## What is being asked
Working through the data below, reproduce word for word the line with "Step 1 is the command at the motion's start" and every line after it, both ends included, and omit the pictures.

## Data shown
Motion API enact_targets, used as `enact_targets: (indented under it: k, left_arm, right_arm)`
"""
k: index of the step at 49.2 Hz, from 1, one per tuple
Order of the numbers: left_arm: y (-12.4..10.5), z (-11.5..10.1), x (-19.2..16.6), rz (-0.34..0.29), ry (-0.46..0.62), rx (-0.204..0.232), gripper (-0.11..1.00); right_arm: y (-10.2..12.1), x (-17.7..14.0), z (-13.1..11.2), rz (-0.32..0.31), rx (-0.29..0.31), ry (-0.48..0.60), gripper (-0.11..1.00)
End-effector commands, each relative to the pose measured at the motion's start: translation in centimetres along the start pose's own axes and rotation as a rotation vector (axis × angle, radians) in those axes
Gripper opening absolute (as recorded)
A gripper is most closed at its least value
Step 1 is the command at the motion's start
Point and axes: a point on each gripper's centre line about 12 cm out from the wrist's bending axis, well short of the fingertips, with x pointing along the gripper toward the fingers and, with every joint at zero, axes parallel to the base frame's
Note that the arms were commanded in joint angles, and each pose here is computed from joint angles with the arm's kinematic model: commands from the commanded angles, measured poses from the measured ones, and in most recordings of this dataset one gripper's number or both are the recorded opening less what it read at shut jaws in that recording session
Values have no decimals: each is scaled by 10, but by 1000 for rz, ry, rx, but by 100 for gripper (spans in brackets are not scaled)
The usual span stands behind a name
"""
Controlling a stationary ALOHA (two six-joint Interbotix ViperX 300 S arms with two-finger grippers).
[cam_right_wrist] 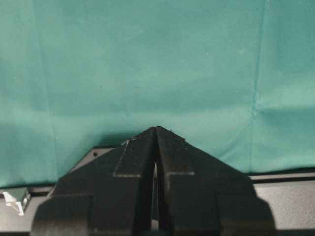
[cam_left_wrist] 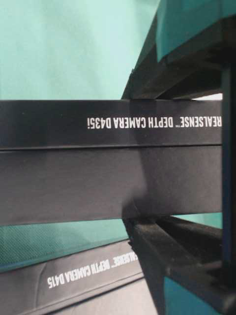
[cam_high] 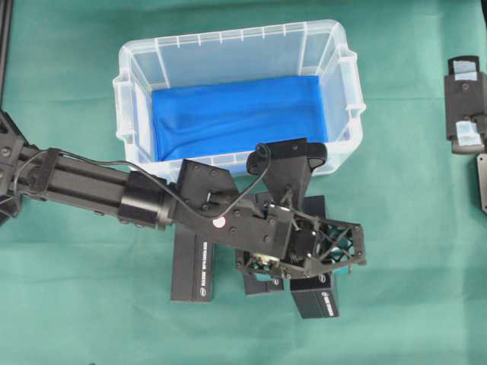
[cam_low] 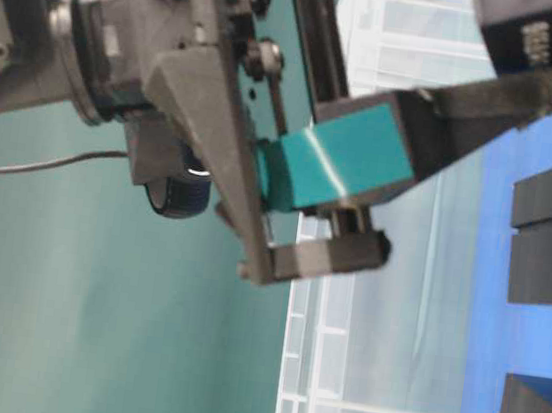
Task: Take the box out of the case with the left arm.
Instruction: 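Lower the box onto the table and open the left gripper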
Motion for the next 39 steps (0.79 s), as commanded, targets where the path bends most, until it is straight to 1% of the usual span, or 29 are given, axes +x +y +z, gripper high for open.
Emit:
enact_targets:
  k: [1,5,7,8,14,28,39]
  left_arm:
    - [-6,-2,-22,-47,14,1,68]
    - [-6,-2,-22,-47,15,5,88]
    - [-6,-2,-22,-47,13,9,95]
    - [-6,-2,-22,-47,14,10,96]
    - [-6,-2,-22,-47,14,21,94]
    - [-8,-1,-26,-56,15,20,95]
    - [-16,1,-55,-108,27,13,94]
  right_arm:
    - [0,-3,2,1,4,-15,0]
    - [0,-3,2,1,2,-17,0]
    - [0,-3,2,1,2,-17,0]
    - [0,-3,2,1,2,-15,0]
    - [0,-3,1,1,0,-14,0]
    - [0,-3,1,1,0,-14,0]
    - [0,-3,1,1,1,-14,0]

## Answer to this problem
Step 1 is the command at the motion's start
Point and axes: a point on each gripper's centre line about 12 cm out from the wrist's bending axis, well short of the fingertips, with x pointing along the gripper toward the fingers and, with every joint at zero, axes parallel to the base frame's
Note that the arms were commanded in joint angles, and each pose here is computed from joint angles with the arm's kinematic model: commands from the commanded angles, measured poses from the measured ones, and in most recordings of this dataset one gripper's number or both are the recorded opening less what it read at shut jaws in that recording session
Values have no decimals: each is scaled by 10, but by 1000 for rz, ry, rx, but by 100 for gripper (spans in brackets are not scaled)
The usual span stands behind a name
"""
Controlling a stationary ALOHA (two six-joint Interbotix ViperX 300 S arms with two-finger grippers).
[cam_right_wrist] 
[cam_left_wrist] 
[cam_high] 
[cam_low] 
Task: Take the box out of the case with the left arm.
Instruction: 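Lower the box onto the table and open the left gripper
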Motion for the next 39 steps (0.79 s), as commanded, targets where the path bends most, until it is straight to 1% of the usual span, or 29 are given, axes +x +y +z, gripper high for open.
Emit:
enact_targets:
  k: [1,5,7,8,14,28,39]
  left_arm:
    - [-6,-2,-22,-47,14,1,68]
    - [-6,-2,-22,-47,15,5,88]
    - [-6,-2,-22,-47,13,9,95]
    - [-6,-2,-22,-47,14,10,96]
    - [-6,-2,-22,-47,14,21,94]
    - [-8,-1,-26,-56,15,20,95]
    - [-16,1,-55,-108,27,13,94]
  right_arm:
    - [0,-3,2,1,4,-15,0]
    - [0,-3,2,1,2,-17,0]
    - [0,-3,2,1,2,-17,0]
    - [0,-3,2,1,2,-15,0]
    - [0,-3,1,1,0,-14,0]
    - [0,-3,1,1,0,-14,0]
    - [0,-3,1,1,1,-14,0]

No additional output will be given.